Chairperson of the Northland Environmental Protection Society, Fiona Furrell says the announcement is an admission that the authorities have failed on many counts and is poorly thought out.
Furrell says, “The Minister could have used the opportunity to be a real star and clamp down on fake finished products and insist on stronger protection of rare native species and wetlands. Instead he announced that rough sawn slabs can still be exported as tabletops. If this is the lame and incorrect way the Minister interprets what a finished product is, then we need a law change to be explicit. That means ending the export of fake ‘temple poles’, dodgy ‘Maori carvings’, ‘slabs’ and ‘stump logs’ as finished products.”

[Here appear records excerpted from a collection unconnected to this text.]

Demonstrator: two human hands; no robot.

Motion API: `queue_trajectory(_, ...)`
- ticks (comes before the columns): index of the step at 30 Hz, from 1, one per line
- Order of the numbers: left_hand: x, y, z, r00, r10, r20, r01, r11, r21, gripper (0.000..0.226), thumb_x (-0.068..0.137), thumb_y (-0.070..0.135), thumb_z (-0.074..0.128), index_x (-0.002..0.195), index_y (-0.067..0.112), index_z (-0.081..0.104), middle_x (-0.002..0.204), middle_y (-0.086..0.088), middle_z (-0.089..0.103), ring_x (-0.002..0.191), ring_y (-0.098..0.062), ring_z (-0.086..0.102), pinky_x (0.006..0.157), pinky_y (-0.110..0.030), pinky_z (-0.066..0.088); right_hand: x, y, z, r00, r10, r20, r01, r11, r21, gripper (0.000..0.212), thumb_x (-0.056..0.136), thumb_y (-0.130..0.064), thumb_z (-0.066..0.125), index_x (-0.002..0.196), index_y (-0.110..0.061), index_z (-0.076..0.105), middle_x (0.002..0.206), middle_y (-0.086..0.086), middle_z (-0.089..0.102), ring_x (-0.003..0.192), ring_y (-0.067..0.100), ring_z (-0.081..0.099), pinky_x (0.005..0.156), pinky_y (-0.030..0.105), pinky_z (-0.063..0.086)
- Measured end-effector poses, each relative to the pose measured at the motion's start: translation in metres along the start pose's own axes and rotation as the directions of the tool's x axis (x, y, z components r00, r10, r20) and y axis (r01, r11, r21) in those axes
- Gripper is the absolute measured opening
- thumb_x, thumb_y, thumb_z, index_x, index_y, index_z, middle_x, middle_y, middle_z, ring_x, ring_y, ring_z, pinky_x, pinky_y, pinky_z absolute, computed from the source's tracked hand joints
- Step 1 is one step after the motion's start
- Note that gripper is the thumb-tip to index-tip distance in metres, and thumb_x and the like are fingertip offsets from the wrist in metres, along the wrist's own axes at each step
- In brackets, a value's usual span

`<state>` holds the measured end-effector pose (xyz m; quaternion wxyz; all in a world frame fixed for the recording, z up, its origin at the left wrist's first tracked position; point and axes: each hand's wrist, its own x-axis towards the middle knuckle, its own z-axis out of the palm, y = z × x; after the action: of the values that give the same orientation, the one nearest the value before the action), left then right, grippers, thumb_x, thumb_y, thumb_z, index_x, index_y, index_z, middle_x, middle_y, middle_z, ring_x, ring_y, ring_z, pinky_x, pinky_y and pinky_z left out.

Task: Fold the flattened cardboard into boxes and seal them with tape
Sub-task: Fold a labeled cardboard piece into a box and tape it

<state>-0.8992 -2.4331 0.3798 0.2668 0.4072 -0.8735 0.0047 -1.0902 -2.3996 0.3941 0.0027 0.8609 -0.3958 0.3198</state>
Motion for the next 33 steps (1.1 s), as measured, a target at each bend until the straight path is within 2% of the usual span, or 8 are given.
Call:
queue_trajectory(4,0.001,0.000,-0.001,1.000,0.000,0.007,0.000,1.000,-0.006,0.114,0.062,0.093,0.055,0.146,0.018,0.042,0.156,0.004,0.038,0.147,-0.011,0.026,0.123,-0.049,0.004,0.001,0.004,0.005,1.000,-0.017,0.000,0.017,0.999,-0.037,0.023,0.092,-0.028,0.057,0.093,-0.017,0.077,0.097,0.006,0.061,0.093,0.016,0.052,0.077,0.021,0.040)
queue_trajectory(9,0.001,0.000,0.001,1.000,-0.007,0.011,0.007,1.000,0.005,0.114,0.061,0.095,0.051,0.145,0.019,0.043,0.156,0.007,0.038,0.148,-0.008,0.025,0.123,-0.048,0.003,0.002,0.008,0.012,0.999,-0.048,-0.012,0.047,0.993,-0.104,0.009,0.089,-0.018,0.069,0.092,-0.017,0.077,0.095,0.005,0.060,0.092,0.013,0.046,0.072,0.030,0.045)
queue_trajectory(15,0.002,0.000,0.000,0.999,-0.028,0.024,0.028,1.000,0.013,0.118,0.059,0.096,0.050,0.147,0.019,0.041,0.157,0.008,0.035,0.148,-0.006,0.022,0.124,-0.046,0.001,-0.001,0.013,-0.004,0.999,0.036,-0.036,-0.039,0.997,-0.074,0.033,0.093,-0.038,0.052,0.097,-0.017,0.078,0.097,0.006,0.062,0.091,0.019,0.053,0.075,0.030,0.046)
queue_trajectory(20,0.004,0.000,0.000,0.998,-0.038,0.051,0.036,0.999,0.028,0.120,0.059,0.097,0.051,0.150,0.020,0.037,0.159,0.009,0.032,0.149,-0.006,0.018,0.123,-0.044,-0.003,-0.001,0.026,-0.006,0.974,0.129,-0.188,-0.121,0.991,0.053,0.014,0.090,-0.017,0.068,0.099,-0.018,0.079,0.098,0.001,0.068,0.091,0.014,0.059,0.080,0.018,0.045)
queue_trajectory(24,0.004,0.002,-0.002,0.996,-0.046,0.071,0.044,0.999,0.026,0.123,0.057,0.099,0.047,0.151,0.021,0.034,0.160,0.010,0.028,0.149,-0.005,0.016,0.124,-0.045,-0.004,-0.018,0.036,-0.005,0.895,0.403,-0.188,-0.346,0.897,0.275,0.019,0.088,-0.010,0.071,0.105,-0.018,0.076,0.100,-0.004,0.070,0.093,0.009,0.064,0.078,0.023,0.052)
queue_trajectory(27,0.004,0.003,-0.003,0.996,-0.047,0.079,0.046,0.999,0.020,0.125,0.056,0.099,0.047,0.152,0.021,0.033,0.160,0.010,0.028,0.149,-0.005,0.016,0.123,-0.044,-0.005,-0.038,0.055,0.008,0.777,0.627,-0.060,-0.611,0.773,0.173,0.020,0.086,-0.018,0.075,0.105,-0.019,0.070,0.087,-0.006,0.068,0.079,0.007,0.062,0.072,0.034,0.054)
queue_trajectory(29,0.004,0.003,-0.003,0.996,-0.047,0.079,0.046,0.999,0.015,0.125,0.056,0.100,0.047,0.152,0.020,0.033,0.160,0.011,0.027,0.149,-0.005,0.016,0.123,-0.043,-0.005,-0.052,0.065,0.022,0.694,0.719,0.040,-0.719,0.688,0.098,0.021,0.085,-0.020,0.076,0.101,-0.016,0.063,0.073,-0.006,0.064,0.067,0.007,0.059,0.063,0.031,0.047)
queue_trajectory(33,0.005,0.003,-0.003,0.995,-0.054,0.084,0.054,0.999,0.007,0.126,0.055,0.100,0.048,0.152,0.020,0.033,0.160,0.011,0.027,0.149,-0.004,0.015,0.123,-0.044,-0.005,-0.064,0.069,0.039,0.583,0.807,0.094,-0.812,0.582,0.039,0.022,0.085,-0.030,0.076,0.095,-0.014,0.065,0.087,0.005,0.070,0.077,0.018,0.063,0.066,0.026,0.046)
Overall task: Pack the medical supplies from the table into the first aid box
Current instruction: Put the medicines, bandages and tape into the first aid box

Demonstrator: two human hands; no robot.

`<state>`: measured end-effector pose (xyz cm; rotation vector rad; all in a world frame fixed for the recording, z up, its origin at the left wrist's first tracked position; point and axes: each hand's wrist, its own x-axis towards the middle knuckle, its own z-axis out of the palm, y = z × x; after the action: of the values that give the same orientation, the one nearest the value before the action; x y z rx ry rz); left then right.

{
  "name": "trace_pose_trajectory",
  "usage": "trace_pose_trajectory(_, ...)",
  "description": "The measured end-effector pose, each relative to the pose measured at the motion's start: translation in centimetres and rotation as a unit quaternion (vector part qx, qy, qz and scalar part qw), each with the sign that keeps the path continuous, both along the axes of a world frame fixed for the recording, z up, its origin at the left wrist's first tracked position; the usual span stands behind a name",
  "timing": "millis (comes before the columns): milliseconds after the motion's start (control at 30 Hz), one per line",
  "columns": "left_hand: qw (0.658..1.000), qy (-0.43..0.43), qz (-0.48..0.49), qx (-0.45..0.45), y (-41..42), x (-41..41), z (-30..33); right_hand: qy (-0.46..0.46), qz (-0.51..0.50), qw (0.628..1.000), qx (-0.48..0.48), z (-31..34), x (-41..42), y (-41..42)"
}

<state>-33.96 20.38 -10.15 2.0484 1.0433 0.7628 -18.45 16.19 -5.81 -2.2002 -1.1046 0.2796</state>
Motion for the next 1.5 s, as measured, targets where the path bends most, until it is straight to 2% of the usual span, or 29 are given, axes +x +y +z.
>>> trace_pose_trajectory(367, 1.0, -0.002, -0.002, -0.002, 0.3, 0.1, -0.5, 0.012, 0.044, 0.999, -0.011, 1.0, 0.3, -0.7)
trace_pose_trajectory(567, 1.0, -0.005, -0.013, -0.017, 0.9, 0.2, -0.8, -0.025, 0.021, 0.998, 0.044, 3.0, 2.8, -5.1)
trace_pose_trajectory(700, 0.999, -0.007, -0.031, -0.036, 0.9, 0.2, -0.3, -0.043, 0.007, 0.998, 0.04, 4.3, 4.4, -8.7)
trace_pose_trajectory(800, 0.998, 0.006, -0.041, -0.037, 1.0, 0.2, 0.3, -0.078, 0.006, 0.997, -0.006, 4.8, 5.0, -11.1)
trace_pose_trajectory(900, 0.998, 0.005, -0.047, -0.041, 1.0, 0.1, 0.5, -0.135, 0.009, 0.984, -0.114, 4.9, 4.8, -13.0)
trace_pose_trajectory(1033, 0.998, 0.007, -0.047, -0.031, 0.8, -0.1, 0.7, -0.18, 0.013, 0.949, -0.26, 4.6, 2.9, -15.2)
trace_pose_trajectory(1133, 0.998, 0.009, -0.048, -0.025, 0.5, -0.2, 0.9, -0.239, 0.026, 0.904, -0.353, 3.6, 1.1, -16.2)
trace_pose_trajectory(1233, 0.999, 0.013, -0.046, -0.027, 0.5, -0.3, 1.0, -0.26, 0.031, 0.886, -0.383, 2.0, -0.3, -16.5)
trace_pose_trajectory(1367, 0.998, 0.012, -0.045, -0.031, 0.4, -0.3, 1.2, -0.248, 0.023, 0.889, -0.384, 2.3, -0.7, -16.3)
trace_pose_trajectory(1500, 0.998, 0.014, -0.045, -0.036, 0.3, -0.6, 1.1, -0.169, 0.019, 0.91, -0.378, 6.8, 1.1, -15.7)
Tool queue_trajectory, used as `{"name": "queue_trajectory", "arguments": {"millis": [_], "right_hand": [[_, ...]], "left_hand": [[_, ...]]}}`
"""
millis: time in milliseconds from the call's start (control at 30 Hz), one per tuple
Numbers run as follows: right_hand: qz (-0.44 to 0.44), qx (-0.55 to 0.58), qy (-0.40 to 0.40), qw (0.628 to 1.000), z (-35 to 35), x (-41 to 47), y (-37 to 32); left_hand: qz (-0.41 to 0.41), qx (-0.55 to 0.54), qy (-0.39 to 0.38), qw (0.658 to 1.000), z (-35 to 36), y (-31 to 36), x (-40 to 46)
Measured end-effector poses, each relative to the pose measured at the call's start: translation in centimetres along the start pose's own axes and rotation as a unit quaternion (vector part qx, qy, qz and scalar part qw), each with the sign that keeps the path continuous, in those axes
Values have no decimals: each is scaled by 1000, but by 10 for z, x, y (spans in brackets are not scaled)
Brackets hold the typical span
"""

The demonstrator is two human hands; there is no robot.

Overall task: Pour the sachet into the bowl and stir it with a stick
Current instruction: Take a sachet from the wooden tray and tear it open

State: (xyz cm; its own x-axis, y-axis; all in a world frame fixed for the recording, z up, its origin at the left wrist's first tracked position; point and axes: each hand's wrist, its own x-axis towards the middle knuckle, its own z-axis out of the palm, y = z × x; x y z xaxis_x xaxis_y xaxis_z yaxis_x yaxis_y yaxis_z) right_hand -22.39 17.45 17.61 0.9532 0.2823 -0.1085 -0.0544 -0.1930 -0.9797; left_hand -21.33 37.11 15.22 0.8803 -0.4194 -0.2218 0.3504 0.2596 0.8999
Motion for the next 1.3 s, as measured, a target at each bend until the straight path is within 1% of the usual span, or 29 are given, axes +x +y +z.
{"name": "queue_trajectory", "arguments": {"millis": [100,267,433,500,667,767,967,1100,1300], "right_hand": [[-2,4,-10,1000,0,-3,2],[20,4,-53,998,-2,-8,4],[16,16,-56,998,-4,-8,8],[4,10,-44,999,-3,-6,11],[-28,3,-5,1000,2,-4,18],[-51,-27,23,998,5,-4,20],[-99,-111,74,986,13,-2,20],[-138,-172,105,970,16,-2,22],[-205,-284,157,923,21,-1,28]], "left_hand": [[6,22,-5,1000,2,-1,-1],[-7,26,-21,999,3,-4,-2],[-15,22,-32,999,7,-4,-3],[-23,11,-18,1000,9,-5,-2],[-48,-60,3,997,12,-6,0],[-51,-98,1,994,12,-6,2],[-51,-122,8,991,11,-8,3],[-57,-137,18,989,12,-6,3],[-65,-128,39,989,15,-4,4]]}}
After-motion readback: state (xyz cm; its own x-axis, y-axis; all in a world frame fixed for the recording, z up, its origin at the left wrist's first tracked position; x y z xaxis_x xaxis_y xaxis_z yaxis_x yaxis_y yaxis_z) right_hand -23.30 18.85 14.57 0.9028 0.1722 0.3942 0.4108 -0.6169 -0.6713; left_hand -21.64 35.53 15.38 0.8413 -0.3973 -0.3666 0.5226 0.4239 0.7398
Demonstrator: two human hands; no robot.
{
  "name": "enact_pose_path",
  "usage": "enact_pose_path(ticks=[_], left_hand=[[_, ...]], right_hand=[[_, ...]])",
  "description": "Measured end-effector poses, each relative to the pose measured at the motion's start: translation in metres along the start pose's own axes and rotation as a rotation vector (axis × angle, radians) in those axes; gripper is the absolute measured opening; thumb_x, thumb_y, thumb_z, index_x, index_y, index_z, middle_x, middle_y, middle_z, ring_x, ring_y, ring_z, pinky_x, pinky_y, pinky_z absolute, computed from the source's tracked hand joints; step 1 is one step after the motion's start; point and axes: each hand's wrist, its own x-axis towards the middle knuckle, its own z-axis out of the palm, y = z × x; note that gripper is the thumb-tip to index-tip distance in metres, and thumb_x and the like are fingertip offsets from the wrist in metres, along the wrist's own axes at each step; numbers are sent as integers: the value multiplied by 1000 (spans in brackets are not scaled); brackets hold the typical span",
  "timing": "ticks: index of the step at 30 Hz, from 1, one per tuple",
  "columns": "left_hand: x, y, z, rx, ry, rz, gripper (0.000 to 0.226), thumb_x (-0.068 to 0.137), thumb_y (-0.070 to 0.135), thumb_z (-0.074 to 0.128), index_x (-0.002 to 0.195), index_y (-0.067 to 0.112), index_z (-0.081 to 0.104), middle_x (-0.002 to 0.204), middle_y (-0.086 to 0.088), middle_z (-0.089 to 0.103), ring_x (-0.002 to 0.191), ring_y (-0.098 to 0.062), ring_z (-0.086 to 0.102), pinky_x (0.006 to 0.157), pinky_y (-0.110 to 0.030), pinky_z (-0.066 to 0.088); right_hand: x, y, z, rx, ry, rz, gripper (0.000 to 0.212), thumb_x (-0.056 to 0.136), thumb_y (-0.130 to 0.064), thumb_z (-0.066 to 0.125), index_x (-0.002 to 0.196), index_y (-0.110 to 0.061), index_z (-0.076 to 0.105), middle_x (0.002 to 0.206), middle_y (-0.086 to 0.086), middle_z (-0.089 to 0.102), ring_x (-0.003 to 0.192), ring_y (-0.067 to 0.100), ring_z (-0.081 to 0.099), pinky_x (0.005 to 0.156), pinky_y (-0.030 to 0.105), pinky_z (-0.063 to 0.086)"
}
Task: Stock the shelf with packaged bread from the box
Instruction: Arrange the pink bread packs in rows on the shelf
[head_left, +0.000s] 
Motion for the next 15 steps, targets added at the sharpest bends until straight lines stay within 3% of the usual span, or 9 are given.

A number of changes will be introduced which will see MPI inspect all finished products for export approval and to ensure it is legal. Operators must now notify the council of any and all extraction activities, and this information will be shared with MPI.
MPI will also visit all extraction sites as part of its milling statement approval process.
The Environmental Protection Society says Northland has the weakest regional wetland protection rules in the country and the Northland Regional Council has been rubber-stamping wetlands for destruction that would otherwise be protected in other parts of New Zealand.
Dean Baigent-Mercer a Far North Conservation Advocate for Forest & Bird says, “Action from the NRC is again lacking and looks to continue to allow threatened mud fish, rare geckos, endangered plants and critically endangered native wetland birds to be wiped out.”
The Minister of MPI says the measures are being enacted quickly and effectively and will be closely monitored and says he will consider further changes if the desired outcome of greater transparency is not reached.
However, the Northland Environmental Protection Society believes none of this addresses the problem of swamp kauri turning up overseas that has not been notified.
Full inspection of all exports is needed so that illegally smuggled swamp kauri cannot occur.